The volume of digitized sources such as newspapers, magazines, pamphlets, and other historical materials has been growing steadily in recent years. There is no need to emphasize the importance and impact of this trend in historical research. Nevertheless, many of the potential advantages that digitization has to offer have not yet been exploited. Text mining has been searching since its origins manners to improve the exploration of large collections of texts. We propose and adapt new and existing technologies from the natural language processing field in order to reveal hidden relations and connections in the data that could otherwise hardly be found by means of traditional approaches. In our project we explore sophisticated ways to approach the historical sources, focusing on two kinds of entities: places and people.

Place-centric text mining

Cultures cannot be described independently of the temporary and spatial framework in which they originated, developed, and blossomed. Cultures, understood as collections of symbols, language, traditions, art, values, beliefs, and norms, arise and live in a particular point of time and in a particular place. AsymEnc aims at tracing the changing influence between cultures in contact through time and space, focusing on the period between 1815 and 1992. Given the profound relation existing between places and cultures, we believe it is of utmost importance to be able to correctly identify in an automatic fashion which places are mentioned in the texts. In this manner, the historian could easily have access to all those documents in which a certain place was mentioned. The biggest challenge of this task is that placenames are very often ambiguous. Our goal is to pair each placename found in the texts with its unique set of geographical coordinates, to be then able to visualize them in a map. Below, we provide two examples which illustrate both the difficulty and the motivation of the task.

Example 1

At the mention of the word ‘London’, the capital of England comes first to almost everybody’s mind. At the mention of the word ‘Toronto’, the biggest city in Canada comes first to almost everybody’s mind. However, it is not always the case that placenames such as ‘London’ or ‘Toronto’ refer to their most probable interpretation. Let us consider the following news article:

Two CNR trains running between London and Toronto and passing through St. Mary’s at 8:05 a.m. and 8:20 p.m., and which did not stop at the depot here, have been advised to do so.[1]

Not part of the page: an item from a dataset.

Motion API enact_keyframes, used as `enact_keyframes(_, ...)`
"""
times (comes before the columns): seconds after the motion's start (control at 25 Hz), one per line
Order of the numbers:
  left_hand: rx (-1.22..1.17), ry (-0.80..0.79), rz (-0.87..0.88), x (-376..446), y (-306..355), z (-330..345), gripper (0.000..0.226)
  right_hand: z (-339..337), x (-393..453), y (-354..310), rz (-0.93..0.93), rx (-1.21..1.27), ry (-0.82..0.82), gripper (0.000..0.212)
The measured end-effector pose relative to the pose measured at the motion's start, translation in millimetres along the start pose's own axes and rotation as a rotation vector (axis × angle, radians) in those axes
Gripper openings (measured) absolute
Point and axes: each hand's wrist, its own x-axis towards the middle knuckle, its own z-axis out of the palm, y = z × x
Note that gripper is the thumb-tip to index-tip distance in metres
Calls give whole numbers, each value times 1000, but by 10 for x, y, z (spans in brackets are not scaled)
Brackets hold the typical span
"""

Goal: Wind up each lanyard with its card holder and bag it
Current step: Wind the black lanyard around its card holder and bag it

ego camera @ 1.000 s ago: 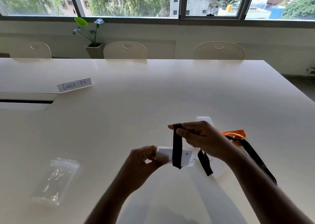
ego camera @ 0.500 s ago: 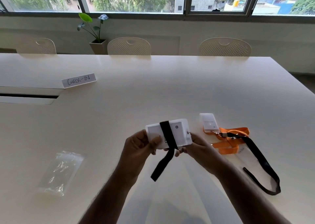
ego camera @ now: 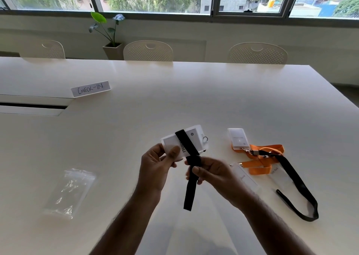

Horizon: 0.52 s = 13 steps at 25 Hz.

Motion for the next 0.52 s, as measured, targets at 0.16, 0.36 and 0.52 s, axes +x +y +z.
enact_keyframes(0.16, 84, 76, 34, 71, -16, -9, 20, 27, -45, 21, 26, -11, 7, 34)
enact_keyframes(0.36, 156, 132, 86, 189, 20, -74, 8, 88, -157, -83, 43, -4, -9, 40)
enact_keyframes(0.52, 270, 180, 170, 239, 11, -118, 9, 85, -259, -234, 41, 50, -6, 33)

It is evident from this news article that either ‘London’ cannot refer to the capital of England, or ‘Toronto’ cannot refer to the city in Canada, since both cities are obviously not connected by train. There are several clues that indicate that the two mentioned places are in Ontario, Canada. One clue is the fact that this piece of news was published in the South Western Ontario newspaper. Another clue has to do with the relevance of the place: the more relevant it is, the more likely it is that it will make it to the media. Whereas the second biggest and most important ‘London’ is the one in Canada with more than 350,000 inhabitants in 2011, the second biggest ‘Toronto’ is in New South Wales and has a population of around 5,500 inhabitants, which makes of it a very poor candidate. Once agreed that ‘London’ and ‘Toronto’ correspond to cities in Ontario (Canada), coherence dictates that the highly ambiguous term ‘St. Mary’s’ should correspond to the small town in Ontario that happens to be in the train line between Toronto and London (see map in Figure 1).

Disambiguated places
Figure 1: Google Maps snapshot with the disambiguated places ‘London’, ‘Toronto’, and ‘St. Mary’s’ from the first example.

Example 2

Going back further in history, we might encounter texts which depict a different world from the one we know today. Some placenames might have become obsolete throughout the years, some places might have changed their relevance in the world, some places might even no longer exist.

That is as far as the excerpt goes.